__Requirement__:
Repeat the data word for word. Do not include the pictures.

· · ·

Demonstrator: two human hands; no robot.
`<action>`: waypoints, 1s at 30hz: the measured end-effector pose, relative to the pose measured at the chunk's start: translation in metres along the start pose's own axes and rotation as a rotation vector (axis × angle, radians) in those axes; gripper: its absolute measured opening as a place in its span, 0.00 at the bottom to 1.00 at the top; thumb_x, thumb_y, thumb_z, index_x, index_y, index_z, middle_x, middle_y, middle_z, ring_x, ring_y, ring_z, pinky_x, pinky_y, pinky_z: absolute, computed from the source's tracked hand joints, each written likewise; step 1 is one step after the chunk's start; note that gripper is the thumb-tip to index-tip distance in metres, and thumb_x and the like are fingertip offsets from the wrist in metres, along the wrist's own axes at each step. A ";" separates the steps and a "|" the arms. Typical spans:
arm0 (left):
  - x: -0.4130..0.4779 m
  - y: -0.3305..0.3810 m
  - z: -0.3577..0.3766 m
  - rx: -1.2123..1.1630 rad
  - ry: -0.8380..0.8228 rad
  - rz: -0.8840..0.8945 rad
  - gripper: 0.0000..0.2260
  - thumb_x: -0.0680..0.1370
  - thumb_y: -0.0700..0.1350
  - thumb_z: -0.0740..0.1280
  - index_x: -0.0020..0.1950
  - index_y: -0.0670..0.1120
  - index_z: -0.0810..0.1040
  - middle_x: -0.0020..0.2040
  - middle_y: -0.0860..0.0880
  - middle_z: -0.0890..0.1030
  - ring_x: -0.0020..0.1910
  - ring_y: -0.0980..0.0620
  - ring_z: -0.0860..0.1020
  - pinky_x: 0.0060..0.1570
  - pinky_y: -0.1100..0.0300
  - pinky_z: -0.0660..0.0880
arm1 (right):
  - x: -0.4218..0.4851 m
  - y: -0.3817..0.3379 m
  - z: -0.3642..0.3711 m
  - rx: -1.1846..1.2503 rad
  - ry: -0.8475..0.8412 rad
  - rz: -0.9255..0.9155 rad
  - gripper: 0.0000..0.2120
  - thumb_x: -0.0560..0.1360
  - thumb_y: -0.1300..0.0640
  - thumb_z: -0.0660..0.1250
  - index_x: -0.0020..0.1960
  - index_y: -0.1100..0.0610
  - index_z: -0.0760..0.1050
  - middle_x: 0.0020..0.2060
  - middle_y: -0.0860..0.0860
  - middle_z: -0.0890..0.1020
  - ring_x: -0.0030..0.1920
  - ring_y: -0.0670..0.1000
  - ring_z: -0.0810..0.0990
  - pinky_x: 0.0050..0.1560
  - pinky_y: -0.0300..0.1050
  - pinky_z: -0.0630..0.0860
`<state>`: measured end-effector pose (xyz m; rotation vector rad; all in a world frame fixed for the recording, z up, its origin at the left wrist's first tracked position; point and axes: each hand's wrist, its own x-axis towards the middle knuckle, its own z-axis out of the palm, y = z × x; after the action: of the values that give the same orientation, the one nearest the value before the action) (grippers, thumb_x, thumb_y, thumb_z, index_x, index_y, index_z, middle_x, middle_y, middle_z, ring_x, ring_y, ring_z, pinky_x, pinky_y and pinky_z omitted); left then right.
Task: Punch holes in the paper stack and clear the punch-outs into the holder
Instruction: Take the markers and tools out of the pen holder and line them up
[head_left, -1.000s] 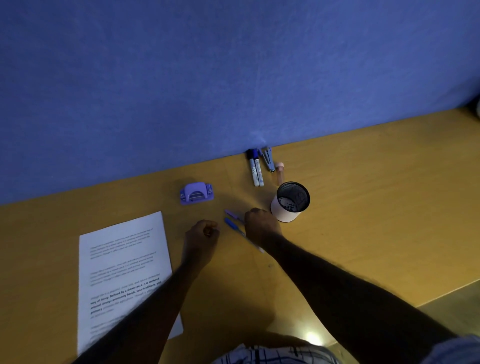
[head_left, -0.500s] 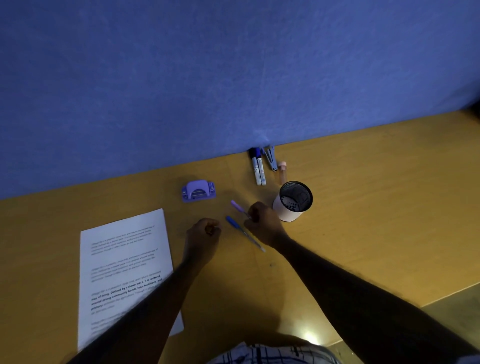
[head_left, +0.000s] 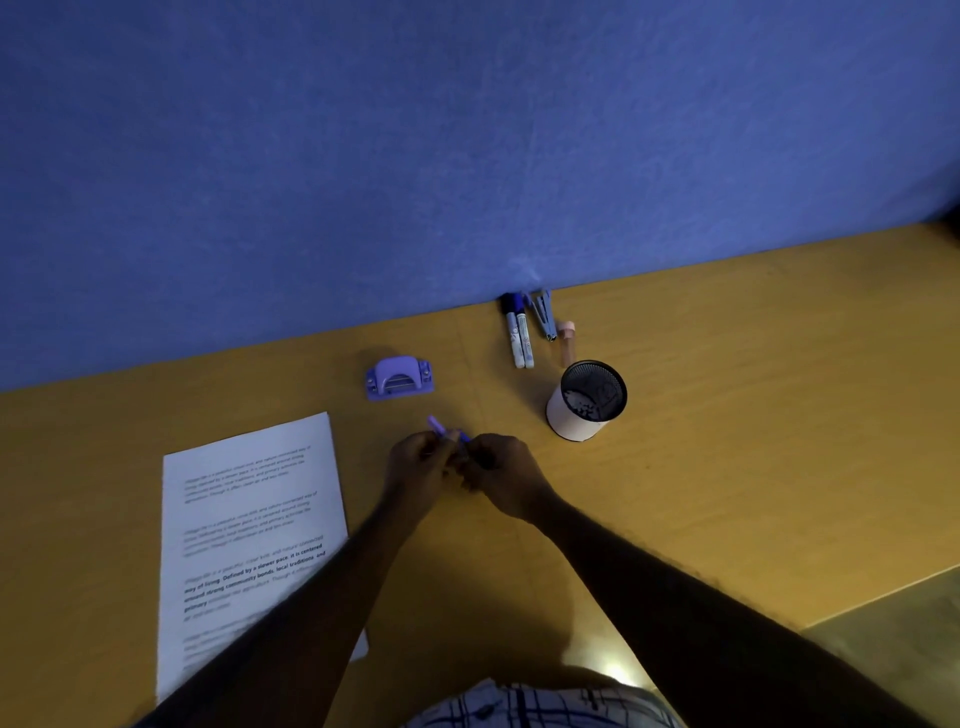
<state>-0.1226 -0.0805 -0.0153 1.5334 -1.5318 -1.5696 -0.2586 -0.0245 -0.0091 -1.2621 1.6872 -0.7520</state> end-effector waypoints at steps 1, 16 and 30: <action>0.001 0.001 -0.003 0.002 0.009 -0.003 0.12 0.78 0.48 0.66 0.42 0.42 0.82 0.39 0.41 0.83 0.38 0.50 0.79 0.41 0.50 0.75 | 0.000 0.003 -0.001 -0.089 0.048 -0.047 0.07 0.79 0.58 0.64 0.51 0.58 0.79 0.42 0.52 0.82 0.39 0.49 0.80 0.41 0.46 0.78; 0.006 0.001 -0.015 0.105 0.023 0.058 0.12 0.79 0.48 0.66 0.41 0.41 0.80 0.36 0.43 0.82 0.37 0.45 0.81 0.42 0.48 0.78 | 0.022 0.018 -0.011 -0.436 0.076 0.199 0.07 0.73 0.55 0.70 0.48 0.58 0.80 0.43 0.51 0.81 0.43 0.49 0.80 0.44 0.49 0.81; 0.026 0.065 0.007 -0.139 -0.107 0.151 0.06 0.78 0.41 0.67 0.53 0.43 0.81 0.47 0.44 0.84 0.47 0.48 0.84 0.46 0.53 0.81 | 0.023 -0.032 -0.057 0.302 0.244 -0.042 0.04 0.75 0.60 0.70 0.48 0.59 0.82 0.39 0.56 0.85 0.38 0.54 0.85 0.43 0.54 0.83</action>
<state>-0.1594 -0.1186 0.0313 1.2474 -1.5224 -1.6560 -0.2987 -0.0582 0.0360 -1.0292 1.6633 -1.1774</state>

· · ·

__Task answer__:
Demonstrator: two human hands; no robot.
`<action>`: waypoints, 1s at 30hz: the measured end-effector pose, relative to the pose measured at the chunk's start: translation in metres along the start pose's own axes and rotation as a rotation vector (axis × angle, radians) in those axes; gripper: its absolute measured opening as a place in its span, 0.00 at the bottom to 1.00 at the top; thumb_x, thumb_y, thumb_z, index_x, index_y, index_z, middle_x, middle_y, middle_z, ring_x, ring_y, ring_z, pinky_x, pinky_y, pinky_z: absolute, computed from the source's tracked hand joints, each written likewise; step 1 is one step after the chunk's start; note that gripper is the thumb-tip to index-tip distance in metres, and thumb_x and the like are fingertip offsets from the wrist in metres, along the wrist's own axes at each step. A ";" separates the steps and a "|" the arms. Typical spans:
arm0 (left):
  - x: -0.4130..0.4779 m
  - y: -0.3305..0.3810 m
  - z: -0.3577..0.3766 m
  - rx: -1.2123..1.1630 rad
  - ry: -0.8380..0.8228 rad
  - rz: -0.8840..0.8945 rad
  - gripper: 0.0000..0.2260
  - thumb_x: -0.0680..0.1370
  - thumb_y: -0.0700..0.1350
  - thumb_z: -0.0740..0.1280
  - index_x: -0.0020..0.1950
  - index_y: -0.0670..0.1120
  - index_z: -0.0810..0.1040
  - middle_x: -0.0020..0.2040
  - middle_y: -0.0860..0.0880
  - middle_z: -0.0890..0.1030
  - ring_x: -0.0020..0.1910
  - ring_y: -0.0980..0.0620
  - ring_z: -0.0860..0.1020
  - pinky_x: 0.0060..0.1570
  - pinky_y: -0.1100..0.0300
  - pinky_z: -0.0660..0.0880
arm1 (right):
  - x: -0.4218..0.4851 m
  - y: -0.3817..0.3379 m
  - z: -0.3642..0.3711 m
  - rx: -1.1846..1.2503 rad
  - ry: -0.8475..0.8412 rad
  - rz: -0.9255..0.9155 rad
  - gripper: 0.0000..0.2120
  - thumb_x: -0.0560..0.1360
  - thumb_y: -0.1300..0.0640
  - thumb_z: -0.0660..0.1250
  - index_x: -0.0020..0.1960
  - index_y: -0.1100..0.0610
  - index_z: -0.0760..0.1050
  - middle_x: 0.0020..0.2060
  - middle_y: -0.0860..0.0860
  - middle_z: -0.0890..0.1020
  - ring_x: -0.0030..0.1920
  - ring_y: -0.0670..0.1000
  - ring_z: -0.0810..0.0990
  - pinky_x: 0.0050..0.1560
  - pinky_y: -0.0300..0.1050
  - pinky_z: -0.0630..0.0860
`<state>`: measured end-effector pose (xyz m; rotation vector rad; all in a world frame fixed for the recording, z up, its origin at the left wrist's first tracked position; point and axes: each hand's wrist, its own x-axis towards the middle knuckle, its own z-axis out of the palm, y = z × x; after the action: of the values that give the same orientation, the one nearest the value before the action) (grippers, thumb_x, thumb_y, thumb_z, index_x, index_y, index_z, middle_x, middle_y, middle_z, ring_x, ring_y, ring_z, pinky_x, pinky_y and pinky_z omitted); left then right.
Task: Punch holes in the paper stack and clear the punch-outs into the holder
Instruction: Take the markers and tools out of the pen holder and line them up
[head_left, -1.000s] 
[head_left, -0.500s] 
[head_left, +0.000s] 
<state>-0.1226 -0.0805 -0.0153 1.5334 -1.5318 -1.5696 -0.2586 -0.0245 -0.0091 -1.2621 1.6872 -0.7520</state> end-effector waypoints at steps 1, 16 and 30: <action>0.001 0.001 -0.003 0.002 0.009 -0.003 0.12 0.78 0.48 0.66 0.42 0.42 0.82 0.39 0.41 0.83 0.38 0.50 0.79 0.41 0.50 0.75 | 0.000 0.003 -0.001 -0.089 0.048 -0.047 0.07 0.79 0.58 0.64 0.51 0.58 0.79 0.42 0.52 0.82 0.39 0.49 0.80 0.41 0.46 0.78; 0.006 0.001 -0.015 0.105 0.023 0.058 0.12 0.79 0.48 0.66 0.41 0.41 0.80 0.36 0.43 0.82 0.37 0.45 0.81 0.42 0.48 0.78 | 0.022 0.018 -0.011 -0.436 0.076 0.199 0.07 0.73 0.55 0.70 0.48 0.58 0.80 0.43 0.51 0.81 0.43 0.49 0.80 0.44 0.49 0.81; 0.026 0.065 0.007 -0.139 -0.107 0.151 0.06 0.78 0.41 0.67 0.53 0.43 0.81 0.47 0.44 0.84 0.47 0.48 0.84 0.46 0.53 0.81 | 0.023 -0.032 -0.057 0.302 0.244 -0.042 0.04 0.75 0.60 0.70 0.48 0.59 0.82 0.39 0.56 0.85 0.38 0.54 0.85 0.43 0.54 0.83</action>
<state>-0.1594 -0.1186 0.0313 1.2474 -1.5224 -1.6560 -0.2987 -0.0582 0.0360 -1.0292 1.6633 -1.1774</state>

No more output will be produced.